• _ASSIGNMENT_:
All of the data that follows should be written out exactly.

Records drawn from a dataset
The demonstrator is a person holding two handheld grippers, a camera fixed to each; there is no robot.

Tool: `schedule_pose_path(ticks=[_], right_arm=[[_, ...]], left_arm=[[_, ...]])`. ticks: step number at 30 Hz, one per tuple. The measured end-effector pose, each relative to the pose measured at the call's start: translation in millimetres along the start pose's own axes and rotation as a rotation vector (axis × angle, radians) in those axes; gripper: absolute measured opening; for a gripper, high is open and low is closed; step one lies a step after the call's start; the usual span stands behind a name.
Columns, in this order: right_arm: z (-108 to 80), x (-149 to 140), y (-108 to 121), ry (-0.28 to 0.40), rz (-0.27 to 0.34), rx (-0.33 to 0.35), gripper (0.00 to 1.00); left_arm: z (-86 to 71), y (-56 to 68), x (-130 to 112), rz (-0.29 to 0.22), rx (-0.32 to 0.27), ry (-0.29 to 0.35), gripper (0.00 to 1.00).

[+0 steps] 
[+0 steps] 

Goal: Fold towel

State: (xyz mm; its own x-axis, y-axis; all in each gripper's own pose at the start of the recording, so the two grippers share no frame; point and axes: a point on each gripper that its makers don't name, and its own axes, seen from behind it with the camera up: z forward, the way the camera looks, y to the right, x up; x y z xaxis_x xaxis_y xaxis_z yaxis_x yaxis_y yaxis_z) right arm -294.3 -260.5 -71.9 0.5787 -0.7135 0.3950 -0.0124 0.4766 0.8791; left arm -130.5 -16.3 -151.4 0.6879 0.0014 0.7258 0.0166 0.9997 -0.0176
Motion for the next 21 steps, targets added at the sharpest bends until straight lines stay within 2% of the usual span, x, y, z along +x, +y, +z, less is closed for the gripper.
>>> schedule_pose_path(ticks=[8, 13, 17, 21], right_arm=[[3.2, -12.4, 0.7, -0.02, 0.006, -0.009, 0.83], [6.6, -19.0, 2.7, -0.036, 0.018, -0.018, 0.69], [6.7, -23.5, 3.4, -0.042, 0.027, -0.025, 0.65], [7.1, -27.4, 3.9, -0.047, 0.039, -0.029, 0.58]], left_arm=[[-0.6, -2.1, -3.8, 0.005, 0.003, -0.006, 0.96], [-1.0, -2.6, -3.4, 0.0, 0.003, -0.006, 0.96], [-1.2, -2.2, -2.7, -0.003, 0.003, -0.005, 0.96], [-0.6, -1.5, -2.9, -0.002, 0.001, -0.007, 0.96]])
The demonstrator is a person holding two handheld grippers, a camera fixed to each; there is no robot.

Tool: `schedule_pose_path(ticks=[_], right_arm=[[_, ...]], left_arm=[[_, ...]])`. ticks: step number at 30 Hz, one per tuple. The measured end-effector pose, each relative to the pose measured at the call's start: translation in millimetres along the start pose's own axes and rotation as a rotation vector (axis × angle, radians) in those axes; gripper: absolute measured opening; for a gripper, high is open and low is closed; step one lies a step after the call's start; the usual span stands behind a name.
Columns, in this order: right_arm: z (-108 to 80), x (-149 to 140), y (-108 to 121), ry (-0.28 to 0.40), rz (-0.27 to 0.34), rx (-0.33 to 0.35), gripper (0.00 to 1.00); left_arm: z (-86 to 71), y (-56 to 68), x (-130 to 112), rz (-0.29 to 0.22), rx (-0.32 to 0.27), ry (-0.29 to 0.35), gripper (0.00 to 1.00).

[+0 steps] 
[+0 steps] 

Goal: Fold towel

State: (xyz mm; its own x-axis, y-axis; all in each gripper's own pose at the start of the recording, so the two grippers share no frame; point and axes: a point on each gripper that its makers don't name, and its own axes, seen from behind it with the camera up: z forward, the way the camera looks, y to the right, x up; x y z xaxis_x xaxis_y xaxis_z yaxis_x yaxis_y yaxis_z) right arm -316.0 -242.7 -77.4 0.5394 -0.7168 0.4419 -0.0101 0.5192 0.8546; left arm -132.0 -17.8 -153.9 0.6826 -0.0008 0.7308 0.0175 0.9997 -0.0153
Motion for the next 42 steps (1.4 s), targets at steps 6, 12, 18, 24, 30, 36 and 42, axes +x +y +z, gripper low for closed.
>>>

• _SOLUTION TO THIS PROBLEM_:
The demonstrator is a person holding two handheld grippers, a camera fixed to each; there is no robot.

Tool: `schedule_pose_path(ticks=[_], right_arm=[[_, ...]], left_arm=[[_, ...]])`. ticks: step number at 30 Hz, one per tuple. The measured end-effector pose, each relative to the pose measured at the call's start: translation in millimetres along the start pose's own axes and rotation as a rotation vector (axis × angle, radians) in those axes; gripper: absolute measured opening; for a gripper, high is open and low is closed; step one lies a step after the call's start; the usual span stands behind a name.
Columns, in this order: right_arm: z (-108 to 80), x (-149 to 140), y (-108 to 121), ry (-0.28 to 0.40), rz (-0.27 to 0.34), rx (-0.33 to 0.35), gripper (0.00 to 1.00); left_arm: z (-86 to 71), y (-56 to 68), x (-130 to 112), rz (-0.29 to 0.22), rx (-0.32 to 0.27), ry (-0.29 to 0.35), gripper (0.00 to 1.00).

[+0 steps] 
[+0 steps] 

Goal: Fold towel

State: (xyz mm; its own x-axis, y-axis; all in each gripper's own pose at the start of the recording, so the two grippers share no frame; point and axes: a point on each gripper that its makers don't name, and its own axes, seen from behind it with the camera up: z forward, the way the camera looks, y to the right, x up; x y z xaxis_x xaxis_y xaxis_z yaxis_x yaxis_y yaxis_z) right arm -294.3 -260.5 -71.9 0.5787 -0.7135 0.3950 -0.0124 0.4766 0.8791; left arm -130.5 -16.3 -151.4 0.6879 0.0014 0.7258 0.0166 0.9997 -0.0176
Motion for the next 21 steps, targets added at the sharpest bends until straight lines stay within 2% of the usual span, x, y, z along +x, +y, +z, less is closed for the gripper.
>>> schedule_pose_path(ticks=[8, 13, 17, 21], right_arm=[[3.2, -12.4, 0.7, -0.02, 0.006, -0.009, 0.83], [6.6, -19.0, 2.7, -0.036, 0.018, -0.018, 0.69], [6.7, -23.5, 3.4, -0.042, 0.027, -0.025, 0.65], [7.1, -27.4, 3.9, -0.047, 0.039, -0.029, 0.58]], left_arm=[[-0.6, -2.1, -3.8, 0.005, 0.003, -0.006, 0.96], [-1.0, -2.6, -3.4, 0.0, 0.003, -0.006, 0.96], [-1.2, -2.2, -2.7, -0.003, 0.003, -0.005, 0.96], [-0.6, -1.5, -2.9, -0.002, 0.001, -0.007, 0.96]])
The demonstrator is a person holding two handheld grippers, a camera fixed to each; there is no robot.

Tool: `schedule_pose_path(ticks=[_], right_arm=[[_, ...]], left_arm=[[_, ...]])`. ticks: step number at 30 Hz, one per tuple. The measured end-effector pose, each relative to the pose measured at the call's start: translation in millimetres along the start pose's own axes and rotation as a rotation vector (axis × angle, radians) in those axes; gripper: absolute measured opening; for a gripper, high is open and low is closed; step one lies a step after the call's start; the usual span stands behind a name.
Columns, in this order: right_arm: z (-108 to 80), x (-149 to 140), y (-108 to 121), ry (-0.28 to 0.40), rz (-0.27 to 0.34), rx (-0.33 to 0.35), gripper (0.00 to 1.00); left_arm: z (-86 to 71), y (-56 to 68), x (-130 to 112), rz (-0.29 to 0.22), rx (-0.32 to 0.27), ry (-0.29 to 0.35), gripper (0.00 to 1.00).

[+0 steps] 
[+0 steps] 

Goal: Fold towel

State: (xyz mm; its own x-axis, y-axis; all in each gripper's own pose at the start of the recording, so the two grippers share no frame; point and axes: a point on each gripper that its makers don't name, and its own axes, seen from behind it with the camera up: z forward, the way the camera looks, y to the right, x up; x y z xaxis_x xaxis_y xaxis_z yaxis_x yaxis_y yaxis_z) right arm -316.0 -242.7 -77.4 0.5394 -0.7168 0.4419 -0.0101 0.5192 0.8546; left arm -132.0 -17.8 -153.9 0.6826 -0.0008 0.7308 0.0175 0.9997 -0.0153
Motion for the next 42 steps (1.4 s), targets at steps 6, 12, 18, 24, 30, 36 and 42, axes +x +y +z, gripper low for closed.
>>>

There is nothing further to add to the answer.